▶ BRIEF
From the line that contains "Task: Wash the" to the last line of the entries, set down each line exactly as written, both ends included, with nothing else.

○ ○ ○ ○

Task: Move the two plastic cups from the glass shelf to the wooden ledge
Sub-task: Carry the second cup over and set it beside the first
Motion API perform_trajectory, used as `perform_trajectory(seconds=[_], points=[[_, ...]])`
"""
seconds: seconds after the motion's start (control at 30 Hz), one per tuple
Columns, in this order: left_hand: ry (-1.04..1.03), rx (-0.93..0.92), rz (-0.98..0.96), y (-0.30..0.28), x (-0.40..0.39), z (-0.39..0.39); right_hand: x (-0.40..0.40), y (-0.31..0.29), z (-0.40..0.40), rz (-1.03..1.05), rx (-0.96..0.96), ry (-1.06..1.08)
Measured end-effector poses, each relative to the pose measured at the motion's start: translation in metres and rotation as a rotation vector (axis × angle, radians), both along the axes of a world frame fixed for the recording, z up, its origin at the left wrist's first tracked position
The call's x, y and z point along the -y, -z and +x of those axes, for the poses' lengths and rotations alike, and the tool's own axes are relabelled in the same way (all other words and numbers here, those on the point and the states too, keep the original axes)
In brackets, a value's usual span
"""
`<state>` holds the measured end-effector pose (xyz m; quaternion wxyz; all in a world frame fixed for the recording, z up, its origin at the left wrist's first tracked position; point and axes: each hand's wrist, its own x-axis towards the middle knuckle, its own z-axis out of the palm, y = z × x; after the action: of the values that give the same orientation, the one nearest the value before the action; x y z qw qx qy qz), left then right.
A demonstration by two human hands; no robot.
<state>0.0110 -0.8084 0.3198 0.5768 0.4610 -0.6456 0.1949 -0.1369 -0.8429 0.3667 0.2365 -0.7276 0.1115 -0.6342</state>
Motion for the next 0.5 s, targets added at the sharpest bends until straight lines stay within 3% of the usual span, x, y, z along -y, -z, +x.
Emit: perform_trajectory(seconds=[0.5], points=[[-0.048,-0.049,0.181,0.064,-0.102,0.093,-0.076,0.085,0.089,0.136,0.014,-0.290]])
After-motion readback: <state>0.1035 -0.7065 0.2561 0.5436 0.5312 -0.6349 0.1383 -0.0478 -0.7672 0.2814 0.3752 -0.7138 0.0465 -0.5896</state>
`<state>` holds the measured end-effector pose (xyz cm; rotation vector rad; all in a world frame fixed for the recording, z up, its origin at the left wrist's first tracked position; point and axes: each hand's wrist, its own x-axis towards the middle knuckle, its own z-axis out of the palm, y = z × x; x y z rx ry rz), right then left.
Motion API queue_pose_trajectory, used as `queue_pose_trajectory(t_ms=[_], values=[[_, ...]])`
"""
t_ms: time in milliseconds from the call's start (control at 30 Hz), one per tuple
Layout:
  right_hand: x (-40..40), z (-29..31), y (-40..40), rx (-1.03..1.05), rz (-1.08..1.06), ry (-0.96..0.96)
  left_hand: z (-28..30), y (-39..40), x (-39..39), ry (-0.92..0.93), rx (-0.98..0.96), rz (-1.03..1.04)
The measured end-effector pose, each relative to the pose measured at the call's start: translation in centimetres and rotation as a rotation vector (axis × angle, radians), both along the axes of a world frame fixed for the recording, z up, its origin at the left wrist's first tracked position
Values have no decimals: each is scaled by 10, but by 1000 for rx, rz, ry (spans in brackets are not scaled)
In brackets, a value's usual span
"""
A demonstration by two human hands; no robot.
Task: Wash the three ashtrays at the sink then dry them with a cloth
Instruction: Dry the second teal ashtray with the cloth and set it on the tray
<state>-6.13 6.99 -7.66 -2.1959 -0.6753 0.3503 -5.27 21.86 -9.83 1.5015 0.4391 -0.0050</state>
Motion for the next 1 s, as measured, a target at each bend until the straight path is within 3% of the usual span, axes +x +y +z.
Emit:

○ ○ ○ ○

▶ ANSWER SECTION
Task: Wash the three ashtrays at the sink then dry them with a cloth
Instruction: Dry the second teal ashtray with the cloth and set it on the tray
<state>-6.13 6.99 -7.66 -2.1959 -0.6753 0.3503 -5.27 21.86 -9.83 1.5015 0.4391 -0.0050</state>
Motion for the next 1 s, as measured, a target at each bend until the straight path is within 3% of the usual span, axes +x +y +z.
Emit:

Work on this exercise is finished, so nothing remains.